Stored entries
[Start of Attachment]

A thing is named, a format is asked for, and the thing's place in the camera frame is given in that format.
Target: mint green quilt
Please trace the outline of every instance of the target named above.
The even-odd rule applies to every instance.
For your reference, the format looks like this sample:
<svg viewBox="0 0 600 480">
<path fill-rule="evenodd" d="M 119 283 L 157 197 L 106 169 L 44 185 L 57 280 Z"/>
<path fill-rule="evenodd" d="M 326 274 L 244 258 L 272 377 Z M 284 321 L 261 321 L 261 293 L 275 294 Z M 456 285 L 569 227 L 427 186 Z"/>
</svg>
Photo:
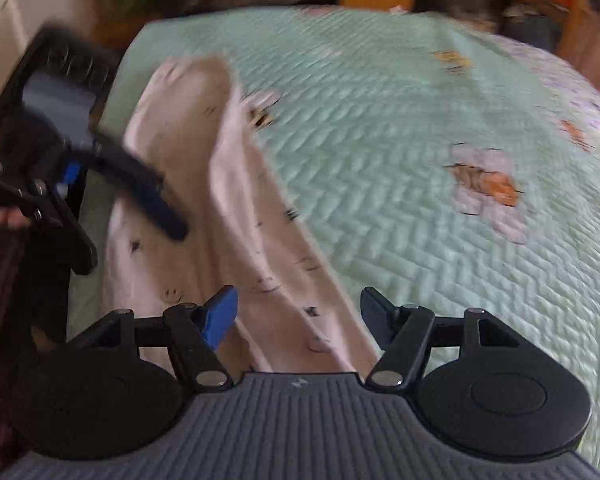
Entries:
<svg viewBox="0 0 600 480">
<path fill-rule="evenodd" d="M 585 383 L 580 450 L 600 469 L 600 137 L 447 20 L 291 9 L 145 28 L 103 128 L 122 135 L 166 57 L 216 52 L 248 91 L 282 91 L 258 140 L 354 302 L 371 285 L 395 304 L 481 307 L 510 324 Z M 101 256 L 112 199 L 90 174 L 80 220 Z M 98 315 L 101 272 L 72 279 L 71 335 Z"/>
</svg>

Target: finger
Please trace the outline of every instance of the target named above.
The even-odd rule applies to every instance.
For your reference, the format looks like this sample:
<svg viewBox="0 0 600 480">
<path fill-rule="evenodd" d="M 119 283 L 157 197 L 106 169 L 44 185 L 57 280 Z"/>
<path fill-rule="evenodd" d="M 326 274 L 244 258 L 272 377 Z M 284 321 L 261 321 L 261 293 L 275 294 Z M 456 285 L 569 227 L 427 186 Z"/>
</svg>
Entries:
<svg viewBox="0 0 600 480">
<path fill-rule="evenodd" d="M 22 212 L 17 209 L 11 209 L 8 213 L 7 217 L 7 226 L 9 229 L 25 229 L 30 227 L 31 220 L 22 214 Z"/>
<path fill-rule="evenodd" d="M 5 207 L 0 207 L 0 226 L 7 223 L 8 216 L 9 216 L 9 210 Z"/>
</svg>

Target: pink towel
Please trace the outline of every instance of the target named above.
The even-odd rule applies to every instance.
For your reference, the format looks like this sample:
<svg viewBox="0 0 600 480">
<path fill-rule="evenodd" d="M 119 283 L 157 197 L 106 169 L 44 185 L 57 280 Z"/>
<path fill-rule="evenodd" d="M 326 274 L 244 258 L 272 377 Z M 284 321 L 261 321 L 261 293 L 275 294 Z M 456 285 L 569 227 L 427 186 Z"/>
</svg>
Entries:
<svg viewBox="0 0 600 480">
<path fill-rule="evenodd" d="M 242 99 L 217 57 L 169 59 L 154 73 L 124 143 L 165 174 L 186 206 L 190 234 L 169 240 L 119 198 L 104 311 L 158 316 L 172 304 L 203 303 L 229 283 L 238 317 L 218 355 L 232 375 L 253 367 L 365 377 L 378 349 L 251 142 L 251 110 L 263 95 Z M 170 369 L 162 349 L 142 349 L 142 357 Z"/>
</svg>

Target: gray ribbed base
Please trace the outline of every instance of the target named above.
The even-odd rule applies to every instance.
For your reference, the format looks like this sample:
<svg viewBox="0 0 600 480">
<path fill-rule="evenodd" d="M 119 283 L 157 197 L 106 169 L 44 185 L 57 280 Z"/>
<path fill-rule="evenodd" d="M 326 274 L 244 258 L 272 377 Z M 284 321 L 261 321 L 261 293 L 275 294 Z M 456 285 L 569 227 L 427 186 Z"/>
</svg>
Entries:
<svg viewBox="0 0 600 480">
<path fill-rule="evenodd" d="M 151 445 L 101 462 L 29 453 L 1 480 L 600 479 L 575 453 L 533 464 L 466 456 L 431 436 L 401 397 L 356 375 L 247 374 L 197 397 Z"/>
</svg>

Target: circular plate
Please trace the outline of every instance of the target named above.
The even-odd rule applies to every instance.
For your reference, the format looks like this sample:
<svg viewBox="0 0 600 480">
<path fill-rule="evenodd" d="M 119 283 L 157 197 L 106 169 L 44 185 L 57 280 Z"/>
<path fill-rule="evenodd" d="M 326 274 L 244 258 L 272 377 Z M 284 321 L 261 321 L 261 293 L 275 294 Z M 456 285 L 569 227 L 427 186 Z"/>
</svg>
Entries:
<svg viewBox="0 0 600 480">
<path fill-rule="evenodd" d="M 145 446 L 174 422 L 182 389 L 131 352 L 88 349 L 54 355 L 22 375 L 12 421 L 37 452 L 101 460 Z"/>
<path fill-rule="evenodd" d="M 434 433 L 494 460 L 544 458 L 576 446 L 591 413 L 584 385 L 542 352 L 494 350 L 423 378 L 416 401 Z"/>
</svg>

[End of Attachment]

> [DIRECTIONS]
Would you retype every record above exactly, leaving out the pictures?

> [YOUR SOLUTION]
A thing is named, a format is asked for, and the thing's place in the camera frame is given in that format.
Target: mint green quilt
Please trace the outline of every instance of the target named above.
The even-odd rule applies to every instance.
For your reference, the format looks like this sample:
<svg viewBox="0 0 600 480">
<path fill-rule="evenodd" d="M 119 283 L 157 197 L 106 169 L 44 185 L 57 280 Z"/>
<path fill-rule="evenodd" d="M 326 274 L 244 258 L 272 377 Z M 284 321 L 261 321 L 261 293 L 275 294 Z M 456 285 L 569 227 L 427 186 Z"/>
</svg>
Photo:
Entries:
<svg viewBox="0 0 600 480">
<path fill-rule="evenodd" d="M 585 383 L 580 450 L 600 469 L 600 137 L 447 20 L 291 9 L 145 28 L 103 128 L 122 135 L 166 57 L 216 52 L 248 91 L 282 91 L 258 140 L 354 302 L 371 285 L 395 304 L 481 307 L 510 324 Z M 101 256 L 112 199 L 90 174 L 80 220 Z M 98 315 L 101 272 L 72 279 L 71 335 Z"/>
</svg>

Target: finger
Please trace the outline of every instance of the target named above.
The even-odd rule applies to every instance.
For your reference, the format looks like this sample:
<svg viewBox="0 0 600 480">
<path fill-rule="evenodd" d="M 119 283 L 157 197 L 106 169 L 44 185 L 57 280 Z"/>
<path fill-rule="evenodd" d="M 326 274 L 244 258 L 272 377 Z M 284 321 L 261 321 L 261 293 L 275 294 Z M 456 285 L 569 227 L 427 186 Z"/>
</svg>
Entries:
<svg viewBox="0 0 600 480">
<path fill-rule="evenodd" d="M 22 212 L 17 209 L 11 209 L 8 213 L 7 217 L 7 226 L 9 229 L 25 229 L 30 227 L 31 220 L 22 214 Z"/>
<path fill-rule="evenodd" d="M 5 207 L 0 207 L 0 226 L 7 223 L 8 216 L 9 216 L 9 210 Z"/>
</svg>

Target: pink towel
Please trace the outline of every instance of the target named above.
The even-odd rule applies to every instance.
For your reference, the format looks like this sample:
<svg viewBox="0 0 600 480">
<path fill-rule="evenodd" d="M 119 283 L 157 197 L 106 169 L 44 185 L 57 280 Z"/>
<path fill-rule="evenodd" d="M 326 274 L 244 258 L 272 377 Z M 284 321 L 261 321 L 261 293 L 275 294 Z M 456 285 L 569 227 L 427 186 Z"/>
</svg>
Entries:
<svg viewBox="0 0 600 480">
<path fill-rule="evenodd" d="M 242 99 L 217 57 L 169 59 L 154 73 L 124 143 L 165 174 L 186 206 L 190 234 L 169 240 L 119 198 L 104 311 L 158 316 L 172 304 L 203 303 L 229 283 L 238 317 L 218 355 L 232 375 L 253 367 L 365 377 L 378 349 L 251 142 L 251 110 L 263 95 Z M 170 369 L 162 349 L 142 349 L 142 357 Z"/>
</svg>

Target: gray ribbed base
Please trace the outline of every instance of the target named above.
The even-odd rule applies to every instance.
For your reference, the format looks like this sample:
<svg viewBox="0 0 600 480">
<path fill-rule="evenodd" d="M 119 283 L 157 197 L 106 169 L 44 185 L 57 280 Z"/>
<path fill-rule="evenodd" d="M 326 274 L 244 258 L 272 377 Z M 284 321 L 261 321 L 261 293 L 275 294 Z M 456 285 L 569 227 L 427 186 Z"/>
</svg>
Entries:
<svg viewBox="0 0 600 480">
<path fill-rule="evenodd" d="M 151 445 L 101 462 L 29 453 L 1 480 L 600 479 L 575 453 L 533 464 L 466 456 L 431 436 L 401 397 L 356 375 L 247 374 L 197 397 Z"/>
</svg>

Target: circular plate
Please trace the outline of every instance of the target named above.
The even-odd rule applies to every instance.
For your reference, the format looks like this sample:
<svg viewBox="0 0 600 480">
<path fill-rule="evenodd" d="M 119 283 L 157 197 L 106 169 L 44 185 L 57 280 Z"/>
<path fill-rule="evenodd" d="M 326 274 L 244 258 L 272 377 Z M 284 321 L 261 321 L 261 293 L 275 294 Z M 456 285 L 569 227 L 427 186 Z"/>
</svg>
Entries:
<svg viewBox="0 0 600 480">
<path fill-rule="evenodd" d="M 145 446 L 174 422 L 182 389 L 131 352 L 88 349 L 54 355 L 22 375 L 12 421 L 37 452 L 101 460 Z"/>
<path fill-rule="evenodd" d="M 434 433 L 494 460 L 544 458 L 576 446 L 591 413 L 584 385 L 542 352 L 494 350 L 423 378 L 416 401 Z"/>
</svg>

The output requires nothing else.